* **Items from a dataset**
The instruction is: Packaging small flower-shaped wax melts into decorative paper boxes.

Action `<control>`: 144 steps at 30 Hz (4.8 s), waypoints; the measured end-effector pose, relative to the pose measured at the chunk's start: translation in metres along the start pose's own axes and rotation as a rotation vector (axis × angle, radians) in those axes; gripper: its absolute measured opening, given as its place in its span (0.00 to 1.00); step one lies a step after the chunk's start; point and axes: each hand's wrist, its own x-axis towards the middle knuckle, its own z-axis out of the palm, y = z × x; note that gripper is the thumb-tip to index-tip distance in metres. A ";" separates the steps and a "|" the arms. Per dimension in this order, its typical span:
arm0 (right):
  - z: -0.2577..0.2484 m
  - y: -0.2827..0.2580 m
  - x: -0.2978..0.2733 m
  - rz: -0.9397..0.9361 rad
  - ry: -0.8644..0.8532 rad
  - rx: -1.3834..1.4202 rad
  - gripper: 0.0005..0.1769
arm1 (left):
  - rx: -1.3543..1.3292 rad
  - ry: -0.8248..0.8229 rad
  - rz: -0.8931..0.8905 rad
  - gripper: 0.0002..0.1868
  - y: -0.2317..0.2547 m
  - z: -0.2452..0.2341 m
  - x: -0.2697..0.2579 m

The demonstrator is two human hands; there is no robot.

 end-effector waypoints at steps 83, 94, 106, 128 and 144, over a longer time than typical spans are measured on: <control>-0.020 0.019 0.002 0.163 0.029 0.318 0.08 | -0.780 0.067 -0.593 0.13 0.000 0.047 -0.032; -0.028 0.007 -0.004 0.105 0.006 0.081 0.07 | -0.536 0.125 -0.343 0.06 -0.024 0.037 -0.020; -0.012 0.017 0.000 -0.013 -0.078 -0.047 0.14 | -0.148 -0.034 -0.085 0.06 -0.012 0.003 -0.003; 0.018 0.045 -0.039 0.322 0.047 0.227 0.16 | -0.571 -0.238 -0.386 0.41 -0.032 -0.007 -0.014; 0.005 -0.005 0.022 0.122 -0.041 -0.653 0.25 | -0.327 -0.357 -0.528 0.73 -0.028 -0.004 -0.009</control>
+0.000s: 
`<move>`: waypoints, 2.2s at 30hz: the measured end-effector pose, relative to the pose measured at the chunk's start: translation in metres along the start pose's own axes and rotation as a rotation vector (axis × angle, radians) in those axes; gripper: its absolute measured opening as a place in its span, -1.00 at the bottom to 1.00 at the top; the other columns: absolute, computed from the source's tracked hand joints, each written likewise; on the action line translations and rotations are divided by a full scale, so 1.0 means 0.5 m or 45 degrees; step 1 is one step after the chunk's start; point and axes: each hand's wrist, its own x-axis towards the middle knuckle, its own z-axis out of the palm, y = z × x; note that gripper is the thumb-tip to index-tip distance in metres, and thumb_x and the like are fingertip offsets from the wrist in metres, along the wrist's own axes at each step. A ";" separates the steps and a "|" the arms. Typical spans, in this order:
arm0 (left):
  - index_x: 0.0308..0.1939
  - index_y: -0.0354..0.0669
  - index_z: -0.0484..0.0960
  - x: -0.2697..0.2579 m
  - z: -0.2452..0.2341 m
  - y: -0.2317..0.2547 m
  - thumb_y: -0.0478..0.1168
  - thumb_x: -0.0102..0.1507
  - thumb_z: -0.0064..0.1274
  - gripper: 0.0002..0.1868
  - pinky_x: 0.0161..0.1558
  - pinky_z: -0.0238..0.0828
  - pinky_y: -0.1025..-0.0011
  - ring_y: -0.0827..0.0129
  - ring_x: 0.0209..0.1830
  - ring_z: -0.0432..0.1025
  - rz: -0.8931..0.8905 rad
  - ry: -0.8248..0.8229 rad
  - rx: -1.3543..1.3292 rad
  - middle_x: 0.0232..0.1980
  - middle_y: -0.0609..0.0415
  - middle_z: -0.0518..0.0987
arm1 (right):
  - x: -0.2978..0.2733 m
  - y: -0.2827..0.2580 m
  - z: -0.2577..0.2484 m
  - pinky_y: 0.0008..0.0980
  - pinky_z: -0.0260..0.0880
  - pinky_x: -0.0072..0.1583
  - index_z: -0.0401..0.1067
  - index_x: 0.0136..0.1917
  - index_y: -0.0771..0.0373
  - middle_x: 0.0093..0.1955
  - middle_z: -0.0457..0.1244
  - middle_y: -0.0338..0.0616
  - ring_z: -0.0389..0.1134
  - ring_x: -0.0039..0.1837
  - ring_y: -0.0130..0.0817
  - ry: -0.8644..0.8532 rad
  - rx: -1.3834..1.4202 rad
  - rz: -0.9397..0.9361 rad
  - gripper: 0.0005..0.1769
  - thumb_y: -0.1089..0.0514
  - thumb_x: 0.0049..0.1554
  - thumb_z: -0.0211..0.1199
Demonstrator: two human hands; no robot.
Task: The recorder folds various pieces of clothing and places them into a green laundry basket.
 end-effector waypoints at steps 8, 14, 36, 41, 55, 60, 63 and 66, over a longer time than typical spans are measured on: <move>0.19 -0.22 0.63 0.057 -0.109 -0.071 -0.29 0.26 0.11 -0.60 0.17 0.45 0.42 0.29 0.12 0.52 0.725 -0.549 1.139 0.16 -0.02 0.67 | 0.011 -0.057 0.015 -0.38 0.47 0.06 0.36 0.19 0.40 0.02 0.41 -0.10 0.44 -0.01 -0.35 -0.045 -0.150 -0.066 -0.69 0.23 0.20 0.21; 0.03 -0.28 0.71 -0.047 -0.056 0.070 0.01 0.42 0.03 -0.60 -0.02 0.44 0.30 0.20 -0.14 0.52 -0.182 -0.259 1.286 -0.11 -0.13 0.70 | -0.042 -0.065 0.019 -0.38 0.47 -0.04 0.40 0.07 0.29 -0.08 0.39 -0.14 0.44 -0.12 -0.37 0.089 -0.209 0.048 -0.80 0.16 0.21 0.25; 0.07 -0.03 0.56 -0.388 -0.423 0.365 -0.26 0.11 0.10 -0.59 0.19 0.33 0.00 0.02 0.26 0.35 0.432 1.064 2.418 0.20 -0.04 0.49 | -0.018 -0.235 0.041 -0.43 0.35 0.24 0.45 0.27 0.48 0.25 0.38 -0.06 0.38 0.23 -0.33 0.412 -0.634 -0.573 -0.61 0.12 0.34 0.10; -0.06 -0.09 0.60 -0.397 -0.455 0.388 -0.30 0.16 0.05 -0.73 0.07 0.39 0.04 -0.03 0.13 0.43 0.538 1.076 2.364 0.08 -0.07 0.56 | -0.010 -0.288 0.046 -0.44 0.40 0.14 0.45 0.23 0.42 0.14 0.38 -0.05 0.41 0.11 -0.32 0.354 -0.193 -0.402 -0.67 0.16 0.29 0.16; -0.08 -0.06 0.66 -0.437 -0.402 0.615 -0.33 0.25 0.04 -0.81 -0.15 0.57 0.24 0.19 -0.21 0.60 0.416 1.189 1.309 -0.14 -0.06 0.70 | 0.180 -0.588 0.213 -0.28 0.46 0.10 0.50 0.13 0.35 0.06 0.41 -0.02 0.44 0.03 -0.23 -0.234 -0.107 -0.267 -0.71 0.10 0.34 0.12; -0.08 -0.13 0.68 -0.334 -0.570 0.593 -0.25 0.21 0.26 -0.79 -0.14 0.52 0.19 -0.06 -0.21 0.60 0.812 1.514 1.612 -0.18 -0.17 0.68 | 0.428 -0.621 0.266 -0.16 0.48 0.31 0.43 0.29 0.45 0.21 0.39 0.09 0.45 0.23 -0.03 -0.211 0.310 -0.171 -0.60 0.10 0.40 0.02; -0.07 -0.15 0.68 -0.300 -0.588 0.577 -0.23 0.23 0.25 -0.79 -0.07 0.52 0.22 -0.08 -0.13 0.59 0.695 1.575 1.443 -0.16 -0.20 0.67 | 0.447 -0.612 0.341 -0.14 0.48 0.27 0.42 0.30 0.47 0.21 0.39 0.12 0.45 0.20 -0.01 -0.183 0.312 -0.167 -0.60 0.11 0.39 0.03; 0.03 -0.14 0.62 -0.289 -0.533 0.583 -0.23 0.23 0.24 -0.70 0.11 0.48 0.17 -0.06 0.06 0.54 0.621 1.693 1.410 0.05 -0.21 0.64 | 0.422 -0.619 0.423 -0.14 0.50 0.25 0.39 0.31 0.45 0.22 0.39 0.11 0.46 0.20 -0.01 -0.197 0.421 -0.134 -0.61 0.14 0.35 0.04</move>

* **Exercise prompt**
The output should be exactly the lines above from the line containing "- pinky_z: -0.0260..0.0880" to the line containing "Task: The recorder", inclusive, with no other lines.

* **Task solution**
  - pinky_z: -0.0260..0.0880
  - pinky_x: -0.0072..0.1583
  - index_z: -0.0401..0.1067
  - index_x: 0.0136..0.1917
  - index_y: -0.0771..0.0373
  - middle_x: 0.0093..0.1955
  - middle_z: -0.0457..0.1244
  - middle_y: -0.0338..0.0616
  - ring_z: -0.0389..0.1134
  - ring_x: -0.0039..0.1837
  - ring_y: -0.0130..0.0817
  - ry: -0.8644..0.8532 rad
  - rx: -1.3834..1.4202 rad
  - rz: -0.9397..0.9361 rad
  - gripper: 0.0005..0.1769
  - thumb_y: -0.1089..0.0514
  - thumb_x: 0.0049..0.1554
  - thumb_z: -0.0211..0.1199
Demonstrator: two human hands; no robot.
Task: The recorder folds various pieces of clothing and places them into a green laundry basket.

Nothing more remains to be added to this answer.